An alarming study has revealed that breathing unfiltered air from rush-hour traffic can significantly increase passengers’ blood pressure upto 24 hours later. Meanwhile, New Delhi and the nearby regions of Ghaziabad and Gurugram have been dealing with bad air quality for about a month.
Traffic-related air pollution is a complex mixture of exhaust from tailpipes, brake and tire wear, and road dust. Long-term exposure to such pollution has been linked to increased rates of cardiovascular disease, asthma, lung cancer and death.
Published in detail in the Annals of Internal Medicine, the new study showed that the inhalation of traffic-related air pollution while travelling in a car with unfiltered air was associated with a 4.5 mm Hg increase in blood pressure. This is comparable to the effects of a high-sodium diet.
This change in blood pressure takes place rapidly, peaks within 60 minutes of exposure and persists over 24 hours.
According to Joel Kaufman, a physician and professor of environmental and occupational health sciences at University of Washington, US, “We know that modest increases in blood pressure like this, on a population level, are associated with a significant increase in cardiovascular disease.”
Kaufman added, “There is a growing understanding that air pollution contributes to heart problems. The idea that roadway air pollution at relatively low levels can affect blood pressure this much is an important piece of the puzzle we’re trying to solve.”
The study revealed that using high-quality HEPA filters in cars blocked out 86 per cent of particulate pollution. However, the findings raise questions about ultrafine particles, an unregulated and little-understood pollutant that has become a source of growing concern among public health experts.
Air pollution caused due to traffic emissions contains high concentrations of ultrafine particles — these are less than 100 nanometres in diameter, much too small to be seen.
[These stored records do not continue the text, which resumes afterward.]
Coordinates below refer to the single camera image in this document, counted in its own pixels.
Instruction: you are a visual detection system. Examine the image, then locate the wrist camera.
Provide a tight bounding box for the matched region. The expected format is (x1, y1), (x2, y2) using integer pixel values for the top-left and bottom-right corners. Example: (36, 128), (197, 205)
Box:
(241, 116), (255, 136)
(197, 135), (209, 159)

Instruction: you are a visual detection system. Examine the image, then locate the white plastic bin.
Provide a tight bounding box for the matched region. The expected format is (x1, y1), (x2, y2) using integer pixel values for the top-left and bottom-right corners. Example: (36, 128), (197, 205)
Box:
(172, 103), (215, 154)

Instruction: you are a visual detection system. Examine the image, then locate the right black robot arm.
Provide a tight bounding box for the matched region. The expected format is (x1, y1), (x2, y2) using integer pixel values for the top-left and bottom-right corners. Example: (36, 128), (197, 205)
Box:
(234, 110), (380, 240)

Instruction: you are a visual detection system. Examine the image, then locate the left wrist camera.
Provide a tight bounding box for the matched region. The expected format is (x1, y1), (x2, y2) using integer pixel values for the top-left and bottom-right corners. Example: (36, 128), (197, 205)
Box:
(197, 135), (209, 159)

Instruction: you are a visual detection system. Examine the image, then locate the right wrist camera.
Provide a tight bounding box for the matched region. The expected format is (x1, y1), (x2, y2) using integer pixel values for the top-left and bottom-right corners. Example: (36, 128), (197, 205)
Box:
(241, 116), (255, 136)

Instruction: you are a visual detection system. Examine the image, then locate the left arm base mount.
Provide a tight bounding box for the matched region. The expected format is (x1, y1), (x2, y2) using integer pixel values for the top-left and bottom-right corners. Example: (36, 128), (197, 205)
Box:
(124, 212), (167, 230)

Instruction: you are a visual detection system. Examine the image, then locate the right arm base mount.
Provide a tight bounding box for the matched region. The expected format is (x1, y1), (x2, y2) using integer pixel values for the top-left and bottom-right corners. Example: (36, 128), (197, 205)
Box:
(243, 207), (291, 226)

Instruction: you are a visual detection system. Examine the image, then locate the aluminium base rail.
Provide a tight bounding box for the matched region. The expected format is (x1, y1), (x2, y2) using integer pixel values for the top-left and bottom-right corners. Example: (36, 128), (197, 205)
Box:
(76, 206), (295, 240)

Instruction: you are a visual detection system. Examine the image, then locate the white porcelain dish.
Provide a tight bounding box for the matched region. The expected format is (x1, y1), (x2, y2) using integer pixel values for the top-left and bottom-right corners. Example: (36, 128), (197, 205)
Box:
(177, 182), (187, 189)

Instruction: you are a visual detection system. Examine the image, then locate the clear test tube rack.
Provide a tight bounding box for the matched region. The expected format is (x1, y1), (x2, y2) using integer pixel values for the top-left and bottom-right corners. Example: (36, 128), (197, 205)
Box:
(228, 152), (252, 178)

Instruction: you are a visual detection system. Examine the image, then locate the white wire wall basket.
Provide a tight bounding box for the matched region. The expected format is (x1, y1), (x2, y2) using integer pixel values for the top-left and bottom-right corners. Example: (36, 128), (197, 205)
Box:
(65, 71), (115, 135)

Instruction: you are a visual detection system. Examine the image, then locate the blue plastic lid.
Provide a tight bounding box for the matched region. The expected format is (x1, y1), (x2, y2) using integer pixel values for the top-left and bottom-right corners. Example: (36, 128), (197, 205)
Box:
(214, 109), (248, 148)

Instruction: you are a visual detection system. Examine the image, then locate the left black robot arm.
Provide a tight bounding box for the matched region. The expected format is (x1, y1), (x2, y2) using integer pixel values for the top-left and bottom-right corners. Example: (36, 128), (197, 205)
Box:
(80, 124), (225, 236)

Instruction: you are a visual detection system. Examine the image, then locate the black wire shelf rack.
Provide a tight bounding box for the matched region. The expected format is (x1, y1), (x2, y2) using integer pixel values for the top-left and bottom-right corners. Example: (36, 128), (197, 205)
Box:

The study found that unfiltered air contained high levels of ultrafine particles, though the overall level of pollution as measured by fine particle concentration (PM 2.5) was relatively low, equivalent to an AQI of 36.
Kaufman said, “Ultrafine particles are the pollutant that were most effectively filtered in our experiment — in other words, where the levels are most dramatically high on the road and low in the filtered environment.” He added, “So, the hint is that ultrafines may be especially important (for blood pressure). To actually prove that requires further research, but this study provides a very strong clue as to what’s going on.”
Meanwhile, findings by one of the nation’s top research agencies, Central Road Research Institute (CRRI), reveal that Delhi’s eight most erratic traffic bottlenecks are guzzling at least 40,000 kilolitres of fuel daily while vehicles wait in peak rush hours. Worse still, it is adding to the city’s pollution with nearly 115 tonnes of carbon dioxide (CO2) being released daily.
The amount of fuel burnt in just idling of vehicles at traffic intersections amounts to 39,806 kg (diesel, petrol and CNG vehicles combined) and the quantity of carbon dioxide produced equals 1,15,609 kg — that is 115 tonnes of the unhealthy black soot. These figures, which have been collected from just eight traffic junctions of Delhi, imply that if an absolute figure was to be derived from all busy crossroads of the Capital, then the numbers are bound to be much bigger than this.